▶ [What to work on] The lines you return must be all those in the data that hold the string "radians".

========================================

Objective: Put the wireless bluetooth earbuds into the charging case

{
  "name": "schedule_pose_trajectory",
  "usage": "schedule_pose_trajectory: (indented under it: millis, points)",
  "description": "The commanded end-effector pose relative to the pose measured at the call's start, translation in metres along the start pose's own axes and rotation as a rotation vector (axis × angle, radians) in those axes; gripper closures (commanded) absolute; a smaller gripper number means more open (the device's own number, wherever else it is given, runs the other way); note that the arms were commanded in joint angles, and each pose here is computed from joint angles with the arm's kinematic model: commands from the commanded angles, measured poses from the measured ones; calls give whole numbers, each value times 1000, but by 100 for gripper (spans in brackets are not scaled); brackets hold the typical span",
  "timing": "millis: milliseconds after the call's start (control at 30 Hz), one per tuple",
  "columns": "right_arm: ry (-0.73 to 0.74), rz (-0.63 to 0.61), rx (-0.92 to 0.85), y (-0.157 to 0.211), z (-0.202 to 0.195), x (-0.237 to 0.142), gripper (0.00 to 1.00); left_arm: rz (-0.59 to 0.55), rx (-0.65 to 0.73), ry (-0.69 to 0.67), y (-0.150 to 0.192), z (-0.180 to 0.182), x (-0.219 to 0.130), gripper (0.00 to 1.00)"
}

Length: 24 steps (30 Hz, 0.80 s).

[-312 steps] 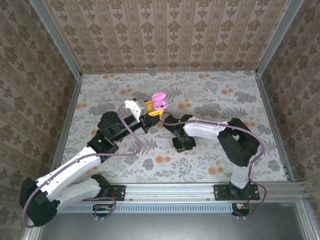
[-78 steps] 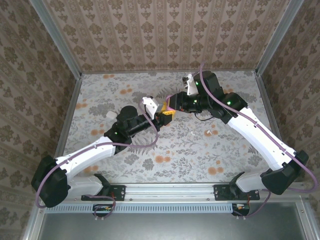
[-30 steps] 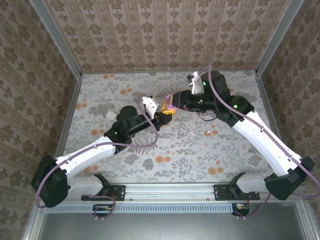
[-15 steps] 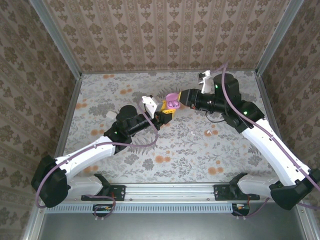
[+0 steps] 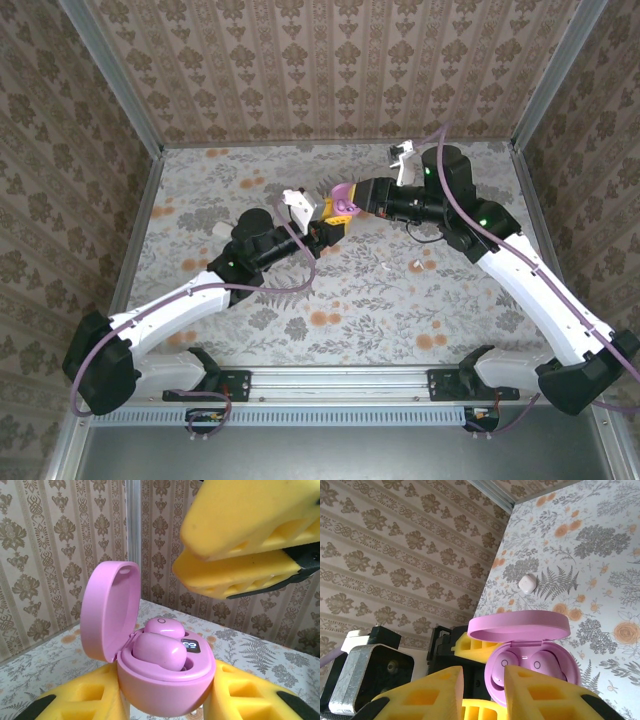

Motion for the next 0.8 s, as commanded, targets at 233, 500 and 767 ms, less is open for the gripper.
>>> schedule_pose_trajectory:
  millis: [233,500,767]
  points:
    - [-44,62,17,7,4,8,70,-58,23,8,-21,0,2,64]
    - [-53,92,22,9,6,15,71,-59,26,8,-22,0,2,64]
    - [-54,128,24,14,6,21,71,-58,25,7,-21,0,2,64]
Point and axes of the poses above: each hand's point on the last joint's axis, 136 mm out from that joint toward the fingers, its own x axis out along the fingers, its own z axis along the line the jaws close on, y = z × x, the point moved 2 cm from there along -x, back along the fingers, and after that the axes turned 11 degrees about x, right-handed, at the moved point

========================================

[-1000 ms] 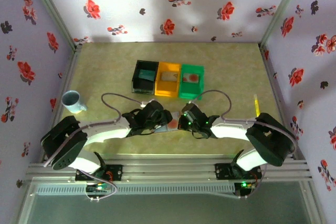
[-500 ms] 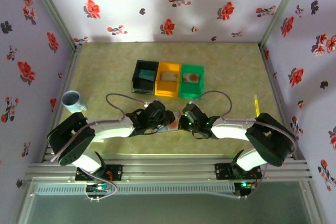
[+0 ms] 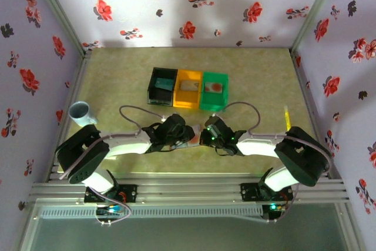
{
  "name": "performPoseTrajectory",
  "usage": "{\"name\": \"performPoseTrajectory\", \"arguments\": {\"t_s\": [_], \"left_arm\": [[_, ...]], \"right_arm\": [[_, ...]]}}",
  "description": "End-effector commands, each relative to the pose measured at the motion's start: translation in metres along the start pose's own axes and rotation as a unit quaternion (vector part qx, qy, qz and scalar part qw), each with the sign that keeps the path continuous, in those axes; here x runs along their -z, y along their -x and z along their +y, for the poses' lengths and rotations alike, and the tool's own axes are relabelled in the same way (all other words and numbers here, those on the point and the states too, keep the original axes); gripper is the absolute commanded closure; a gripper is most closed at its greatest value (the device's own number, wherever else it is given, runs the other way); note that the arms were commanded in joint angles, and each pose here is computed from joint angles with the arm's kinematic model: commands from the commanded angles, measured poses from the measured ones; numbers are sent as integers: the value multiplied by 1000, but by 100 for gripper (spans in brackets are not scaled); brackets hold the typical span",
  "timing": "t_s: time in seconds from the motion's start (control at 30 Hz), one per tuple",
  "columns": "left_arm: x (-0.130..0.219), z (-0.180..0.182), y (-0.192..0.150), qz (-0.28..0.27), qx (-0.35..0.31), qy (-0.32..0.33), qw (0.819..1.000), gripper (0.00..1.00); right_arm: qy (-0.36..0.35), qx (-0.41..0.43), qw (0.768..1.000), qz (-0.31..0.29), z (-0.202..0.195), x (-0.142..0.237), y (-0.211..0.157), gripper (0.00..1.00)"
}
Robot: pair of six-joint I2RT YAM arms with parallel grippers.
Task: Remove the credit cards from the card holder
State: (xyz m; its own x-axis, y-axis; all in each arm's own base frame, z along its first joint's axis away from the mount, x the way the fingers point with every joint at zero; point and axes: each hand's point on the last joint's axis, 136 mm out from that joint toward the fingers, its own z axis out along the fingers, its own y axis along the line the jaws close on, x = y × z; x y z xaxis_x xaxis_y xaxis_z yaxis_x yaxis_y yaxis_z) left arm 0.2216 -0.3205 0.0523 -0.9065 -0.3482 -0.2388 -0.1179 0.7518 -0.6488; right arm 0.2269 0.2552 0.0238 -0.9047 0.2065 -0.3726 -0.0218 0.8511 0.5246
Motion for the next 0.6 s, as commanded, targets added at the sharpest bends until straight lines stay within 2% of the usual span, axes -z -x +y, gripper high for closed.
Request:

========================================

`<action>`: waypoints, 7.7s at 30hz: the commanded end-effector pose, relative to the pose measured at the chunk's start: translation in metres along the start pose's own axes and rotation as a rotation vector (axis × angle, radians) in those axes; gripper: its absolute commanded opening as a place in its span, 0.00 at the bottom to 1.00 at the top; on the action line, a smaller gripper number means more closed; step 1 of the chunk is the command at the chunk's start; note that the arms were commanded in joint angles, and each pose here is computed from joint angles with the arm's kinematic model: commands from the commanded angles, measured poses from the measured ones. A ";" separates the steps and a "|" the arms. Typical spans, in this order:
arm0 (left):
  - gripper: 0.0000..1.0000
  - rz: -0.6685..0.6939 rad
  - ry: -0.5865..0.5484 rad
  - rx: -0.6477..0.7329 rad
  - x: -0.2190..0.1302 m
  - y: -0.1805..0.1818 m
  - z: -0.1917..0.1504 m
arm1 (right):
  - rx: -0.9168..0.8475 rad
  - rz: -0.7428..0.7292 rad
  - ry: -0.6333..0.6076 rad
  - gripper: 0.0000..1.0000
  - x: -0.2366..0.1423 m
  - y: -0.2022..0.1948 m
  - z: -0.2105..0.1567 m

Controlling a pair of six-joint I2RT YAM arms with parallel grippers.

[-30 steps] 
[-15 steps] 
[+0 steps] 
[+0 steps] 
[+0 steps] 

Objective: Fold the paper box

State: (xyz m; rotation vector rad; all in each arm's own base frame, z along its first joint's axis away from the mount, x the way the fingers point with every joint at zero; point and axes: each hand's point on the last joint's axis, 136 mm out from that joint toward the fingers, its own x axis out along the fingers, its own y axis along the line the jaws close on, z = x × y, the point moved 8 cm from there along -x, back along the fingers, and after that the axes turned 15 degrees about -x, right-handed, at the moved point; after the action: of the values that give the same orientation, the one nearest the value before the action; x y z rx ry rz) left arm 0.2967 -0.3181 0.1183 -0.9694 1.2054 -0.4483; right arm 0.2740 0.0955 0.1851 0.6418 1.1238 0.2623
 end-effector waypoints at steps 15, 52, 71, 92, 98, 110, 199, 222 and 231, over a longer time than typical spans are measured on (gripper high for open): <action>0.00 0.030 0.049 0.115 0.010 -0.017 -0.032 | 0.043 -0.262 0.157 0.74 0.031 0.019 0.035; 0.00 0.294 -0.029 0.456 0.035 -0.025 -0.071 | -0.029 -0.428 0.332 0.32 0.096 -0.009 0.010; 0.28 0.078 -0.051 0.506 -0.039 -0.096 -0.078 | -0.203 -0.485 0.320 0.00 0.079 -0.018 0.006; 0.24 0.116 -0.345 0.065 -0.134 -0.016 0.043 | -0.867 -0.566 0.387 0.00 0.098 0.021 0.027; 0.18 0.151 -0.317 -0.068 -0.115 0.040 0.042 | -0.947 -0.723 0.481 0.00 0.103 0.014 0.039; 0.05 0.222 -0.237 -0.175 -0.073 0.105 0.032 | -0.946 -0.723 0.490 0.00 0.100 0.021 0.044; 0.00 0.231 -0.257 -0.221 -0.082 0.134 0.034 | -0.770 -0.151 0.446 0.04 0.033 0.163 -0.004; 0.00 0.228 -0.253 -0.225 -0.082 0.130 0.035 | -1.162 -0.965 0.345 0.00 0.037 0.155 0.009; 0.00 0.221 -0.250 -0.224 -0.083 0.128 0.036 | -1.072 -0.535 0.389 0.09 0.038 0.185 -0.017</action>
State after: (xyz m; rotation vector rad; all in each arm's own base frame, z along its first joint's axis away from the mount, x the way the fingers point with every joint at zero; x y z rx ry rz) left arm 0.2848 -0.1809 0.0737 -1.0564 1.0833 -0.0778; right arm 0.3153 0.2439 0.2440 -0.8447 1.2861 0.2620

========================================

▶ [Exercise answer]
  "description": "The commanded end-effector pose relative to the pose measured at the call's start, translation in metres along the start pose's own axes and rotation as a rotation vector (axis × angle, radians) in those axes; gripper closures (commanded) absolute; a smaller gripper number means more open (the device's own number, wherever else it is given, runs the other way); note that the arms were commanded in joint angles, and each pose here is computed from joint angles with the arm's kinematic model: commands from the commanded angles, measured poses from the measured ones; calls give whole numbers, each value times 1000, but by 100 for gripper (spans in brackets are not scaled); brackets hold the typical span",
`<action>`: waypoints, 7.7s at 30hz: the commanded end-effector pose, relative to the pose measured at the chunk's start: translation in metres along the start pose's own axes and rotation as a rotation vector (axis × angle, radians) in those axes; gripper: its absolute commanded opening as a place in its span, 0.00 at the bottom to 1.00 at the top; on the action line, a smaller gripper number means more closed; step 1 of the chunk is the command at the chunk's start; note that the arms were commanded in joint angles, and each pose here is computed from joint angles with the arm's kinematic model: commands from the commanded angles, measured poses from the measured ones. A ";" separates the steps and a "|" the arms. Typical spans, in this order:

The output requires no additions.